### Requirement
Output the material exactly, with every line intact.

### Data provided
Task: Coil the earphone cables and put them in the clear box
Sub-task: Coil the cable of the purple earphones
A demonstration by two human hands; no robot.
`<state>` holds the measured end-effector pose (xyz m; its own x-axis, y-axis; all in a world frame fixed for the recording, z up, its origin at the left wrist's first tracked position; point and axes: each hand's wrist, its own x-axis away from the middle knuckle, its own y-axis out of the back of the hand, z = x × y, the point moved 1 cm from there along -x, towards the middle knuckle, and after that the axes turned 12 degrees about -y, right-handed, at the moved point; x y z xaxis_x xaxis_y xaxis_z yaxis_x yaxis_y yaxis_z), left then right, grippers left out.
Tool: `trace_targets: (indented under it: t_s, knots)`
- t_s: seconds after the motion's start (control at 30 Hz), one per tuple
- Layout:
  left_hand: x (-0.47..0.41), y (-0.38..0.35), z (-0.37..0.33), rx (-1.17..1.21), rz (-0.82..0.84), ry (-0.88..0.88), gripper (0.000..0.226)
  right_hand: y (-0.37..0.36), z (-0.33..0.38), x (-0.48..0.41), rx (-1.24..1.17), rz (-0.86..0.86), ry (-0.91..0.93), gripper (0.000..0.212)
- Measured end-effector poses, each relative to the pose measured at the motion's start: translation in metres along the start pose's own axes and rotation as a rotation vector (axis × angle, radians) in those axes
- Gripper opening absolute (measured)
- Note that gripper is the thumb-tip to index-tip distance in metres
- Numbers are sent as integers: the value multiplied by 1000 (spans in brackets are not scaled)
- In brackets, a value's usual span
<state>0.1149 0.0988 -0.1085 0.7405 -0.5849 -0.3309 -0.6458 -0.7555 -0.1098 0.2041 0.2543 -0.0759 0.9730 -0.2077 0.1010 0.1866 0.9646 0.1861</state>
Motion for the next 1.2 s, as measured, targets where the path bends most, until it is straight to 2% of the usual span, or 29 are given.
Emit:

### Response for this exercise
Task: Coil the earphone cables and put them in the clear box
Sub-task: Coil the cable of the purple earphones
A demonstration by two human hands; no robot.
`<state>` holds the measured end-effector pose (xyz m; its own x-axis, y-axis; all in a world frame fixed for the recording, z up, its origin at the left wrist's first tracked position; point and axes: each hand's wrist, its own x-axis away from the middle knuckle, its own y-axis out of the back of the hand, z = x × y, the point moved 1 cm from there along -x, towards the middle knuckle, and after that the axes turned 12 degrees about -y, right-handed, at the moved point; x y z xaxis_x xaxis_y xaxis_z yaxis_x yaxis_y yaxis_z), left then right, grippers left out.
Tool: `trace_targets: (indented under it: t_s, knots)`
- t_s: seconds after the motion's start (control at 30 Hz), one per tuple
- Layout:
  left_hand: x (-0.47..0.41), y (-0.38..0.35), z (-0.37..0.33), rx (-1.17..1.21), rz (-0.82..0.84), ry (-0.88..0.88), gripper (0.000..0.226)
  right_hand: y (-0.37..0.36), z (-0.33..0.38), x (-0.48..0.41), rx (-1.24..1.17), rz (-0.86..0.86), ry (-0.91..0.93), gripper (0.000..0.212)
- Measured end-effector poses, each relative to the pose measured at the motion's start: translation in metres along the start pose's own axes and rotation as a rotation vector (axis × angle, radians) in those axes
- Gripper opening absolute (measured)
- Note that gripper is the thumb-tip to index-tip distance in metres
- Numbers are sent as integers: the value multiplied by 1000 (spans in brackets are not scaled)
- In brackets, a value's usual span
<state>0.1149 0.0988 -0.1085 0.7405 -0.5849 -0.3309 -0.6458 -0.7555 -0.1098 0.2041 0.2543 -0.0759 0.9730 -0.2077 0.1010 0.1866 0.9646 0.1861</state>
Motion for the next 1.2 s, as measured, targets where the path bends most, until it is straight to 2% of the usual span, or 29 are given.
Emit:

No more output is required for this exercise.